Example · Case study

Cartpilot: 38% fewer agent drop-offs in 30 days.

Cartpilot converted well for humans, but AI agents could not compare variants, service levels, and bundle rules. We rebuilt the product evidence, clarified checkout, and left a repeatable agent-readiness test.

The context

Cartpilot supplies industrial and workshop customers with components and consumables — 12,400 SKUs, most with two to seven variants. Human conversion was steady at 4.7%.
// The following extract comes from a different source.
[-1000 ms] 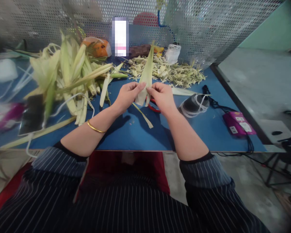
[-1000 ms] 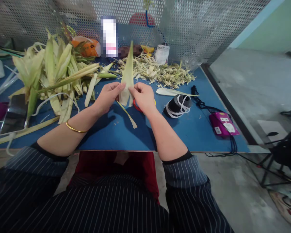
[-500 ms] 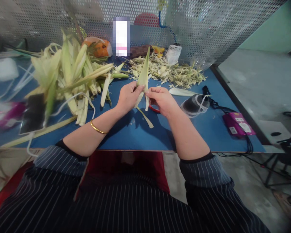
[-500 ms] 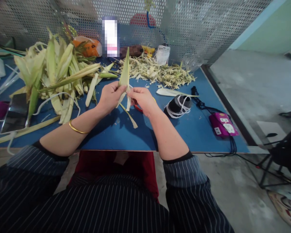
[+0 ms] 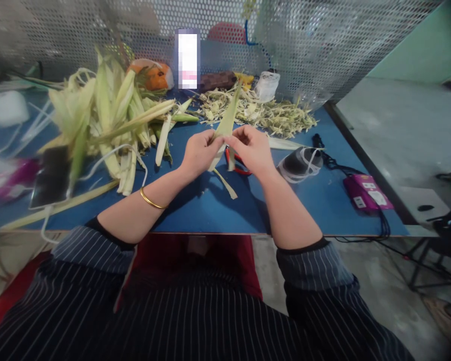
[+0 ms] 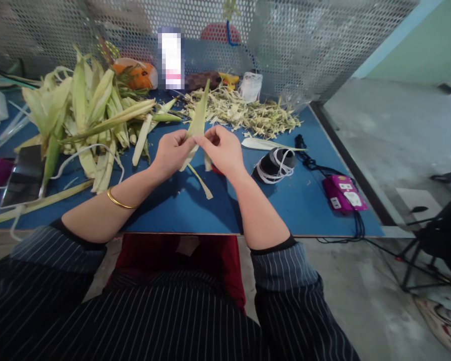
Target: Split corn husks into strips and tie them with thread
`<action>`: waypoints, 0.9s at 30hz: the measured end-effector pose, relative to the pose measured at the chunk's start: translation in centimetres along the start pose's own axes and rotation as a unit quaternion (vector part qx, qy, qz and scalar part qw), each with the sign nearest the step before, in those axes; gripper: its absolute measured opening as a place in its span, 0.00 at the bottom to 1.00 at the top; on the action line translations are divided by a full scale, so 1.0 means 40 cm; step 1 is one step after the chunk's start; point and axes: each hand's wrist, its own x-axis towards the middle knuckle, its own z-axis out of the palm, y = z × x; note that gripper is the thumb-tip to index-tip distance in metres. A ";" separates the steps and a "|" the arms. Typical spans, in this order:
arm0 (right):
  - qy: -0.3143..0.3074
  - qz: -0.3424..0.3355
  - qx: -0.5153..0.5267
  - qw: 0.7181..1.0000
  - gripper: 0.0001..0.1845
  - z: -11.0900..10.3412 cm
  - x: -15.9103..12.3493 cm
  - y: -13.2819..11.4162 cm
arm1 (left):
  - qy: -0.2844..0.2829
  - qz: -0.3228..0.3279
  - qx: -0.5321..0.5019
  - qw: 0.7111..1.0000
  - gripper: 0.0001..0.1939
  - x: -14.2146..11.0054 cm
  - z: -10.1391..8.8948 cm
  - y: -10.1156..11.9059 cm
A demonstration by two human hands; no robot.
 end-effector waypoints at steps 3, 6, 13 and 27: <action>0.040 -0.035 -0.072 0.996 0.16 0.007 -0.002 0.002 | -0.025 -0.002 -0.012 1.000 0.18 -0.011 0.007 0.009; 0.056 -0.037 -0.088 0.994 0.17 0.007 -0.001 0.002 | -0.047 -0.010 -0.054 0.997 0.15 -0.013 0.010 0.011; -0.014 -0.021 -0.053 0.998 0.20 0.010 0.003 0.019 | -0.041 -0.046 -0.096 0.993 0.18 -0.006 0.009 0.008; -0.172 0.109 0.295 0.934 0.19 0.004 -0.012 -0.008 | -0.130 -0.118 -0.326 0.929 0.14 -0.020 0.011 0.040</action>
In early 2026, AI agents started crawling the catalog: GPT Operator and Perplexity Comet sessions showed up in the logs. They converted at 0.4%. The agents found Cartpilot and bought from competitors.

Where the path broke

We reconstructed 47 agent sessions from the last 60 days. Three breaks explained most of the failures:

Variants without an anchor

Marketing named a 'Pro' version, but nothing told the agent which SKU that was or how it differed on voltage, fit, or capacity. Agents picked on shipping speed — often the wrong variant.

Rules that appeared too late

Service level and bundle constraints only resolved at the cart. Headless agents bailed after 30 seconds of inactivity, before they ever saw the options.

Compatibility locked in PDFs

What combined with what lived in spec sheets the crawler couldn't cite. Agents built invalid bundles and read it as a fault of the shop.

"We didn't have a conversion problem. We had an agent-trust problem. In 30 days it was gone."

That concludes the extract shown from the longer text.